BRUTAL TRUTH: In April, Abhay Deol unleashed a series of tweets mocking Bollywood stars who endorse fairness creams. This month he explains how the phenomenon of advertising for fairness creams is not the cause, but rather a by-product of our fairness-obsessed, racist culture!

Actor ABHAY DEOL writes for the Hindustan Times’ new series, ‘Let’s Talk About Racism’, against a culture that conditions us to believe that the darker you are, the less attractive you are

MY FIRST exposure to racism came from my own country. I grew up believing fairer is better. The voices of ‘fairer is lovelier’ were all around me. People would pinch my cheeks and say, “kina gora heh” (he’s so fair), and proceed to say, “soni kudi milegi” (he’ll get a beautiful girl).

As a child, I didn’t know any better and lived in an environment where you are conditioned to believe that the darker you are, the less attractive you are. Even as a child, I suspected there was something wrong with that attitude, but I was too young to fully understand it. As a kid, I was a Parveen Babi fan and not a Zeenat Aman fan, you know?
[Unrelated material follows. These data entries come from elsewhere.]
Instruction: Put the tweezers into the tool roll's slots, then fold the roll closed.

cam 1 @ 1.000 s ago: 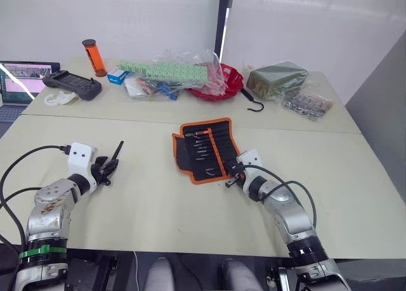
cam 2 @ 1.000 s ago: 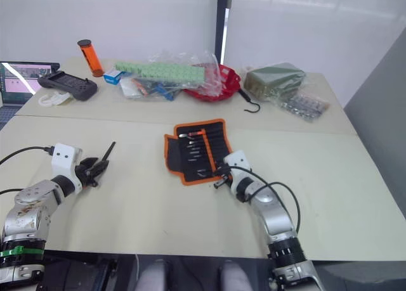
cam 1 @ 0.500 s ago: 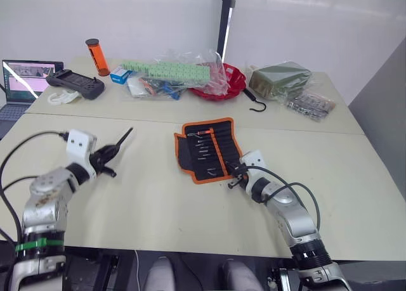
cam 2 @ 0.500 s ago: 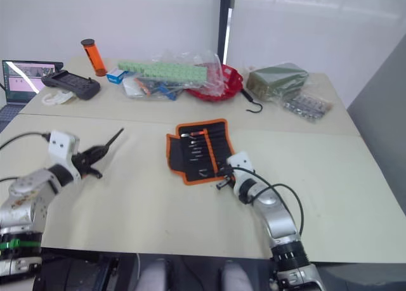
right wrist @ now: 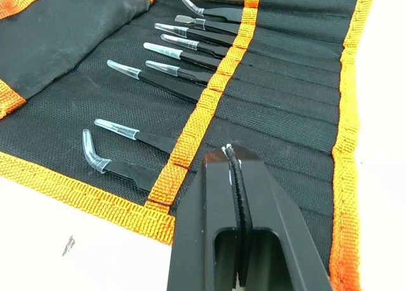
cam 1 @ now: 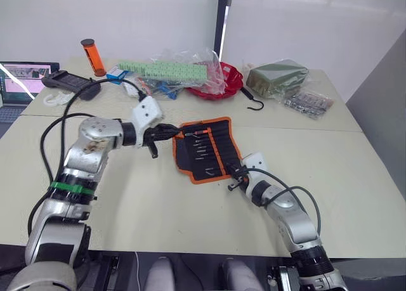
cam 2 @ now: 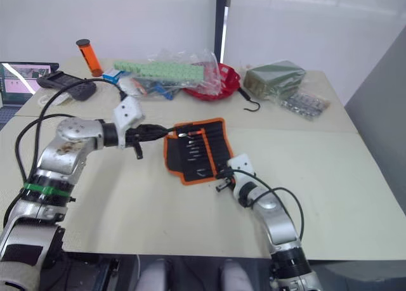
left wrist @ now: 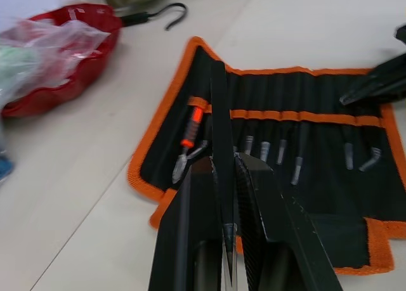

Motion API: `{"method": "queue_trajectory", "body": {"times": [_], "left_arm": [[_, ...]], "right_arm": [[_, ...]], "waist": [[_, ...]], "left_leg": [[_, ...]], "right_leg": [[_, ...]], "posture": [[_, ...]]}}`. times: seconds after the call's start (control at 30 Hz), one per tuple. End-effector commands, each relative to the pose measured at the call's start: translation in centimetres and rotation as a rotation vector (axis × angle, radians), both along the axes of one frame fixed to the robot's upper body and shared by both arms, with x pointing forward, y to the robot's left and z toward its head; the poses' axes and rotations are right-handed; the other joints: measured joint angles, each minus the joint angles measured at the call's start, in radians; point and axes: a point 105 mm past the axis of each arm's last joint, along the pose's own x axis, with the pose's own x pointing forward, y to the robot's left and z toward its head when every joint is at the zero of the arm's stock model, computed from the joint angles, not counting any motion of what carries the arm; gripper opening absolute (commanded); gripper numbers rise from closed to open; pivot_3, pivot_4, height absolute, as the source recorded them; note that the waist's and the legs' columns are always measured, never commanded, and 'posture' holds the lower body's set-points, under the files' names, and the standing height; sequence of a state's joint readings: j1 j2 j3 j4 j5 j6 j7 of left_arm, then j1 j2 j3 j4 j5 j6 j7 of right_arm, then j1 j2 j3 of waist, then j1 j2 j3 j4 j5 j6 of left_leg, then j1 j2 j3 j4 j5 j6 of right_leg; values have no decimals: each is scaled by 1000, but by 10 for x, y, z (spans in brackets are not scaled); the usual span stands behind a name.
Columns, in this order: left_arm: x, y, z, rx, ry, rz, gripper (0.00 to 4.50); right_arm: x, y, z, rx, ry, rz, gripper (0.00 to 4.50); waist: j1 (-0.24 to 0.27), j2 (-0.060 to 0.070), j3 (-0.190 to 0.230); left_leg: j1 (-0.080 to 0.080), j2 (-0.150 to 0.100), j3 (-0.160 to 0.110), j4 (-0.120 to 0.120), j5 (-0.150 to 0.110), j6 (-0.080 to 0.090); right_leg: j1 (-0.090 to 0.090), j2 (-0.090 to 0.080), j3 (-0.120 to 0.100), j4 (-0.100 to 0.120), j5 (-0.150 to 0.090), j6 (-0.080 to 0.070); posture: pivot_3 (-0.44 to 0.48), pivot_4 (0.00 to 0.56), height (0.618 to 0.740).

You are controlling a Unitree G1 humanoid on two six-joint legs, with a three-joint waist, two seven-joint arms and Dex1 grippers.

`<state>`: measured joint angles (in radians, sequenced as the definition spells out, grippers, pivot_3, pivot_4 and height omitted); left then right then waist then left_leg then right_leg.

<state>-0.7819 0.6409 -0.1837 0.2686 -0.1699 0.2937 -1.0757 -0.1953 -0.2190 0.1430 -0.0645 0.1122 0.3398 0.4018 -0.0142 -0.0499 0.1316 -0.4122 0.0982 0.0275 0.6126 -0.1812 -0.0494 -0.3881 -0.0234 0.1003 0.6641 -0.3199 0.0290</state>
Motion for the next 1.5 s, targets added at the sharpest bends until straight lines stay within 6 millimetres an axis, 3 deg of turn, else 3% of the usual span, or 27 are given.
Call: {"method": "queue_trajectory", "body": {"times": [0.03, 0.27, 0.4, 0.73, 0.93, 1.17, 1.5], "left_arm": [[-1, -22, 4, 94, -17, -136, 36], [7, -51, -16, 227, 12, -249, 36], [11, -55, -23, 243, 25, -253, 36], [11, -50, -30, 246, 64, -253, 36], [6, -39, -24, 220, 85, -251, 36], [-4, -26, -29, 262, 108, -264, 36], [-7, -37, -43, 256, 119, -254, 36]], "right_arm": [[-5, -1, -14, -4, 70, -14, 0], [-7, 8, 0, 16, 26, -4, 0], [-10, 14, 5, 32, 12, 5, 0], [-14, 21, 3, 30, 18, 26, 0], [-12, 20, 7, 31, 0, 21, 0], [-15, 16, -12, -21, 71, 20, 0], [-15, 16, -12, -21, 71, 19, 0]], "waist": [[0, 0, 0], [-2, 5, 3], [-6, 7, 5], [-5, 10, 8], [-7, 10, 8], [-6, 11, 8], [-4, 11, 8]], "left_leg": [[-1, 0, 0, 0, 0, 0], [-3, 0, -1, 1, 0, 0], [-4, 0, -2, 1, 0, 0], [-5, 0, -2, 2, 0, 0], [-5, 0, -3, 2, 0, 0], [-5, 0, -3, 2, 0, 0], [-5, 0, -3, 4, 0, 0]], "right_leg": [[0, 0, 0, 0, 0, 0], [-1, 1, 0, 0, 0, 0], [-3, 1, 0, 0, 0, 0], [-3, 1, 0, 0, 0, 1], [-3, 1, 0, 1, 0, 1], [-3, 1, 0, 1, 0, 1], [-2, 1, 0, 2, 0, 1]], "posture": [[0, 150, 737], [0, 150, 737], [0, 150, 737], [0, 150, 737], [0, 150, 737], [0, 150, 737], [0, 150, 737]]}}
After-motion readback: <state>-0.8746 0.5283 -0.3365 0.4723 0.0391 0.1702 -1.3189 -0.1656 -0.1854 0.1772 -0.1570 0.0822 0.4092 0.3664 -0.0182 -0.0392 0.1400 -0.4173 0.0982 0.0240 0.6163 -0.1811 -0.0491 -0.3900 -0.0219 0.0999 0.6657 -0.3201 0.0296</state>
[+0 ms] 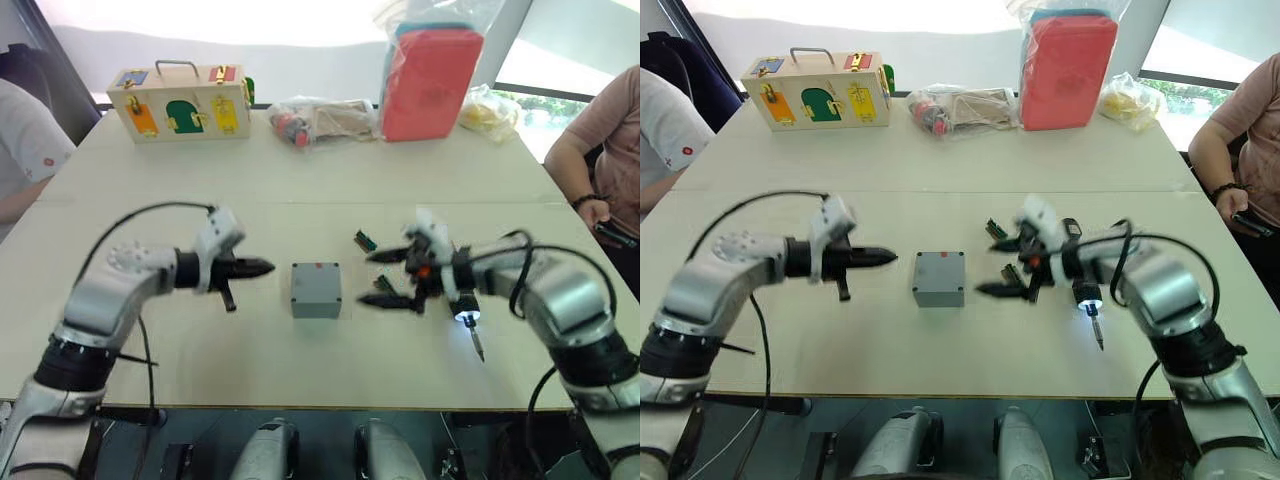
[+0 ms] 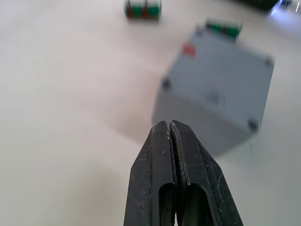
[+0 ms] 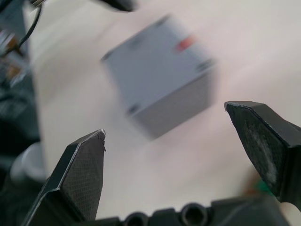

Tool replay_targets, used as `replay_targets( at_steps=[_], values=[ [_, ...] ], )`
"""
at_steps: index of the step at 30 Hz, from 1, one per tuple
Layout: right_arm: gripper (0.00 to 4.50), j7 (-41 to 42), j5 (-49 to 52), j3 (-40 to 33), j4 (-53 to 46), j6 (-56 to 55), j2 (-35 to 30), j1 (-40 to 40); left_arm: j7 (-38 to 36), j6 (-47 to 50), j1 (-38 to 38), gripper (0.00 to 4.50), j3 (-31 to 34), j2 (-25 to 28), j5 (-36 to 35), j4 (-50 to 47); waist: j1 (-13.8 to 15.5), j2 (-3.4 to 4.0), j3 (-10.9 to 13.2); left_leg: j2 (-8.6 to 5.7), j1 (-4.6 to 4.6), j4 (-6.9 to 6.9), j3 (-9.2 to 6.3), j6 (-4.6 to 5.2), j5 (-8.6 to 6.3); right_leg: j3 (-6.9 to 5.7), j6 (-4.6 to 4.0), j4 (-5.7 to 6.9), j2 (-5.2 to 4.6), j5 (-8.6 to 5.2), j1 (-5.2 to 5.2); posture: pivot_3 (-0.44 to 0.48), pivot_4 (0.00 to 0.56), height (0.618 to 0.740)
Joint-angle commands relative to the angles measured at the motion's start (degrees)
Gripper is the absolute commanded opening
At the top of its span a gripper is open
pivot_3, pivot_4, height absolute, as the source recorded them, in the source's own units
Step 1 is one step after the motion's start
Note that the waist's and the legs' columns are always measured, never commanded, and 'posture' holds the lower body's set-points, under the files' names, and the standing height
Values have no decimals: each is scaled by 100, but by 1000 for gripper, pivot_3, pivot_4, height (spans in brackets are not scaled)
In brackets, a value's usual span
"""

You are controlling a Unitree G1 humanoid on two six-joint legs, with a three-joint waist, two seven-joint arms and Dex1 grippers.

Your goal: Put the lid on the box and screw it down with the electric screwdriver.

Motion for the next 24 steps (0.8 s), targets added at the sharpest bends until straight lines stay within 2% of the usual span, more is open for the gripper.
replay_targets(
  at_steps=[1,6,10,15,18,24],
  values=[
    [4427,-727,-258,-375,1341,-717,728,-476,-15,113,-204,0,38,-127,-232,-180,-45,-1,-1,0,2,-1,0,-2,1,0,0,1,2,0,1,0,150,738],
    [4427,-1042,-943,-164,2841,-1745,1217,-900,34,21,-254,0,-121,-206,-94,-175,-38,1,0,0,1,-10,7,-49,29,5,0,12,8,0,-14,0,150,738],
    [4427,-941,-1212,-7,3448,-2179,1430,-1021,107,-48,-341,0,-170,-265,-46,-120,-38,1,0,0,0,-7,9,-49,30,6,0,15,9,0,-13,0,150,738],
    [3198,-878,-1342,-19,3731,-2414,1545,-1042,109,-109,-273,0,-263,-276,19,-186,-39,1,0,0,0,-6,8,-49,30,5,0,16,10,0,-13,0,150,738],
    [2263,-839,-1409,-8,3799,-2449,1575,-1031,133,-117,-250,0,-270,-310,43,-187,-41,1,0,0,0,-6,8,-50,30,5,1,17,12,0,-13,0,150,738],
    [2263,-820,-1539,-23,3929,-2543,1630,-1026,137,-182,-236,0,-326,-309,101,-134,-44,1,0,0,0,-5,7,-50,30,6,0,20,12,0,-14,0,150,738]
  ],
)
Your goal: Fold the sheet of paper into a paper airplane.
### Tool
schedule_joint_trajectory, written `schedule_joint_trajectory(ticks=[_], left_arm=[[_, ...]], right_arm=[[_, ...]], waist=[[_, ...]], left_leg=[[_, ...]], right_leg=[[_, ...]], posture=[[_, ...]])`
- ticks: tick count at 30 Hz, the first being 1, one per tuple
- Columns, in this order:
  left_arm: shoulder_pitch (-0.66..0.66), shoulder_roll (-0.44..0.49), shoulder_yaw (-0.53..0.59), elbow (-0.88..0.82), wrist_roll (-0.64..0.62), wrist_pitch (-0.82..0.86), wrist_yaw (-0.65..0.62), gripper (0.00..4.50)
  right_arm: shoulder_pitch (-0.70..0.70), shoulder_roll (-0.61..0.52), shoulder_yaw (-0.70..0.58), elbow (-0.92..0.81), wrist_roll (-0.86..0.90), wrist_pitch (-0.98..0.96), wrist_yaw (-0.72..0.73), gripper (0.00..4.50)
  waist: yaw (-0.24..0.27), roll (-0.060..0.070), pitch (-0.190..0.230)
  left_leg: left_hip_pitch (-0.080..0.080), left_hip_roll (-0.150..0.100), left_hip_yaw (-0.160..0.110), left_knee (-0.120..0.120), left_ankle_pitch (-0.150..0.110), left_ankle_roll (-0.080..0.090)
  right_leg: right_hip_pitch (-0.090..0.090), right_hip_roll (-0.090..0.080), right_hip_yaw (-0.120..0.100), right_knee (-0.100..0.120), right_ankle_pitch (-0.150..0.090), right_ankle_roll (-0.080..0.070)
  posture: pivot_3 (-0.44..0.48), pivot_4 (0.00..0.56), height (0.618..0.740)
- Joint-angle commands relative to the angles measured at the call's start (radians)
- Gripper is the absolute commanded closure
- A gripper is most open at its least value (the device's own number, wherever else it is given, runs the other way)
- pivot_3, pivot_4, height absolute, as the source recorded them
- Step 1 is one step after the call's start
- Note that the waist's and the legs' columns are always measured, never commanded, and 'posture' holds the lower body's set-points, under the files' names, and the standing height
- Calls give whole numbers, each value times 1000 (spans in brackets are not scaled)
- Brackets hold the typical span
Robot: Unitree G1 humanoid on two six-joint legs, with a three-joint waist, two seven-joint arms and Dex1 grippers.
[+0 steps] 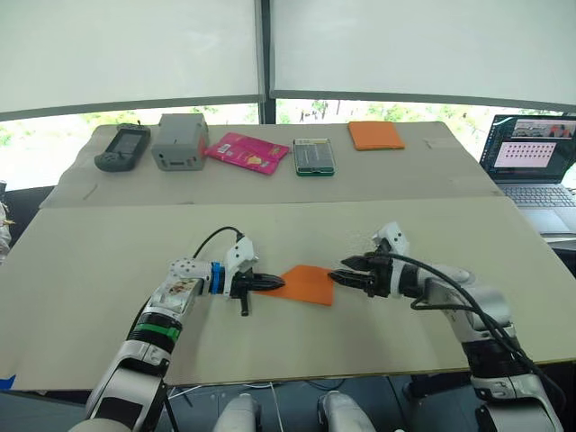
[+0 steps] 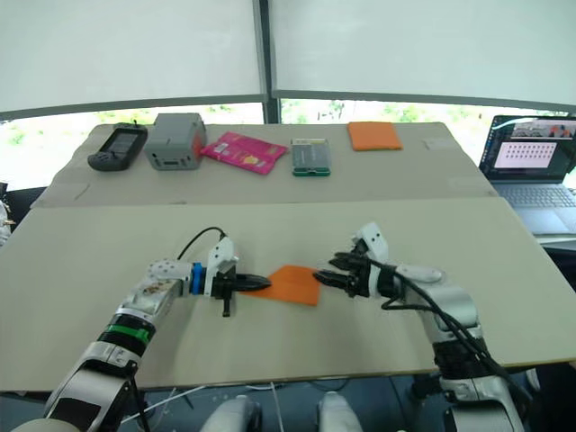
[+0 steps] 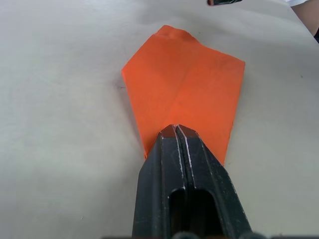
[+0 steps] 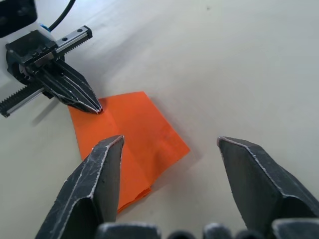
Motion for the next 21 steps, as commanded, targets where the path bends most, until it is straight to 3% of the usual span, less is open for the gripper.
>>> schedule_joint_trajectory(ticks=[1, 6, 9, 16, 21], left_arm=[[0, 13, -6, 50, 29, -7, 2, 4500], [3, 15, -7, 51, 31, -15, -2, 4500], [12, 14, -8, 42, 30, -14, 0, 4500], [23, 17, -14, 21, 24, -11, -20, 4500], [19, 18, -17, 25, 28, -11, -25, 4500]], right_arm=[[-30, 9, 15, 42, 33, 33, 37, 1159], [-44, 22, 22, 55, 44, 51, 50, 1159], [-43, 43, -7, 49, 75, 60, 41, 1989], [7, 17, 19, -53, 68, -38, 88, 4415], [61, -29, 77, -149, -14, -202, 120, 4466]], waist=[[0, 0, 0], [-1, 1, 0], [-2, 1, 0], [-2, 1, 0], [-2, 1, 0]], left_leg=[[0, 0, 0, 0, 0, 0], [0, 0, 0, 0, 0, 0], [0, 0, 0, 0, 0, 0], [0, 0, 0, 0, 0, 0], [-1, 0, 0, 0, 0, 0]], right_leg=[[0, 0, 0, 0, 0, 0], [0, 0, 0, 0, 0, 1], [0, 0, 0, 0, -1, 2], [-1, 0, 0, 0, -1, 2], [-1, 0, 0, 0, -3, 6]], posture=[[0, 150, 740], [0, 150, 740], [0, 150, 740], [0, 150, 740], [0, 150, 740]])
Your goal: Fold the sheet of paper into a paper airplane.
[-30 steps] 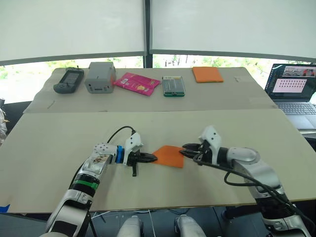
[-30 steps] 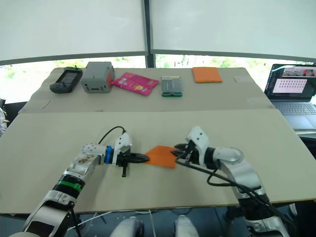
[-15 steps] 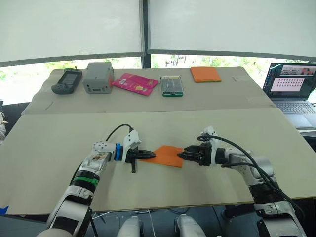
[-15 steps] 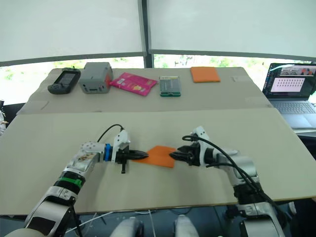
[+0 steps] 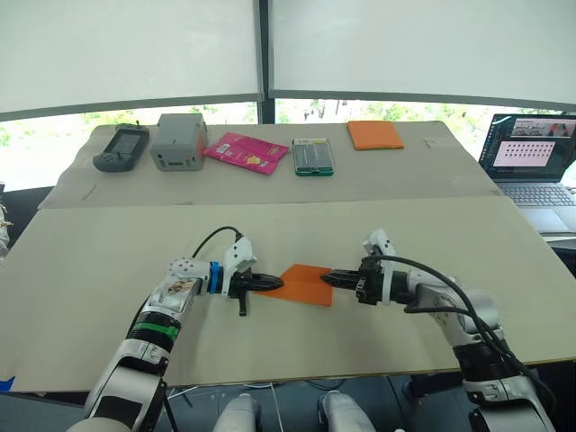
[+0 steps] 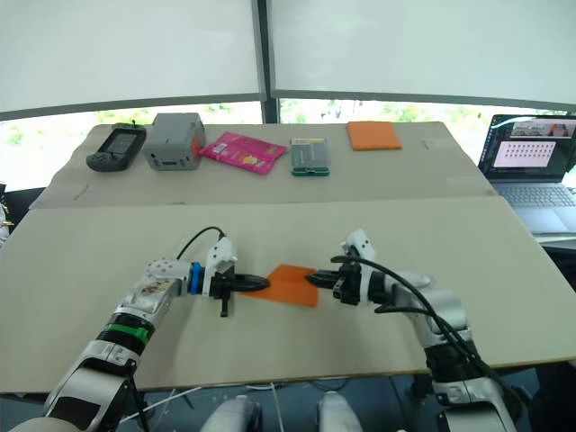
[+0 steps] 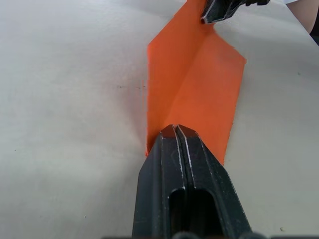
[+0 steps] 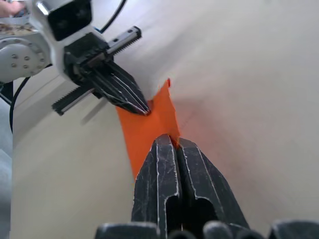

It was only when I left to study abroad at the age of 18 that I began to question the notion of beauty being linked to colour of skin. I had friends of all colours, and skin tone came into our conversations only when we discussed the rights of different communities. There I was, in Los Angeles, peeling off the prejudices that had been hammered into my subconscious.

In the United States, I was a ‘POC’ or ‘person of colour’, part of a minority community. The only time I remember being singled out on the basis of my complexion was when people of other colours said my dark skin was attractive! I found myself attracted to black, white, and everything in between. It set me thinking of how devastatingly racist Indians can be with each other.

In our country, matrimonial ads and even school textbooks sometimes say we will have better prospects of finding a partner if we are fairer. It should come as no surprise that a product promising fairness would thrive in here in India. It should also not come as a surprise that advertising preaches that we would get a better job, a happier marriage, and more beautiful children if we were fair. We are conditioned to believe that life would have been easier had we been born fairer.

We are an ancient culture but a very young nation. Imagine the immensity of our old knowledge, preserved and preached like no other on Earth; yet we are still obsessing about an issue that is so completely superficial. How do you feel each morning when you pick up the newspapers and read about the violence in our country? Everyday someone is killing another based on a prejudice that is usually only skin-deep. If colour is what we are obsessing about, when are we ever going to discuss the more important issues of caste, religion, corruption, poverty, and malnutrition?


CORPORATE giants are only doing what they have been doing for centuries, i.e. exploiting our weaknesses. The English East India Company was arguably the first corporate giant in the world, I wish that part of history were given more attention in our textbooks today. We were the original guinea pigs, and today, ironically, we are voluntarily following in the footsteps of the imperial powers. We are unaware of our actions. We are being fed a narrative that the American people were fed in the early part of the 20th century by individuals like Edward Bernays, a theorist of propaganda who is credited as ‘the father of Public Relations’, and whose uncle was none other than Sigmund Freud. Seriously!


NOAM Chomsky called it ‘Manufacturing Consent’. I’m often asked by journalists why more film celebrities don’t challenge the notion of ‘fair and lovely’. My question to them is this: Why do you let the same brands advertise in your paper/news channel? When they ask me if it is about the money, I ask them the same question: Is it about the sponsor for your paper/channel?

It is important to understand that each one of us has to unite to make a difference. Do not expect Bollywood alone to bring about a change. Are there any fairness cream ads in the supplement of this paper? How does a newspaper that has to print the truth take money from a sponsor who sells the public a half-truth? News channels should be asked the same thing. Stop asking actors why they continue to endorse such brands, because you continue to advertise them! Don’t ask why a brand uses language and imagery in this country that they would apologise for in other countries. It is because you continue to look for a ‘fair’ bride or bridegroom in your matrimonial ads, and because you continue to point the finger away from yourself.


FROM Nagaland to Kerala to Kashmir, how do you sell one notion of beauty to such a diversity of people? Shouldn’t we be selling ‘healthy skin’ to these communities instead of ‘white skin’? People from the Northeast have beautiful eyes. Why do we call them “chinkies”? Why do they often complain of being called foreigners in their own country, particularly in the western states? What does an ‘Indian’ really look like?

Fairness creams don’t just sell in India; they are big business in China and Japan as well. In Hollywood, it is often said that outside of a Will Smith or a Denzel Washington, black actors don’t sell as easily in India or China as their white counterparts do. At the same time, we applaud when one of our own makes it on Western shores. How can we ask them to be aware of their racism when we are unaware of our own? And how are we connected to Asia in this mass obsession for ‘white’ skin?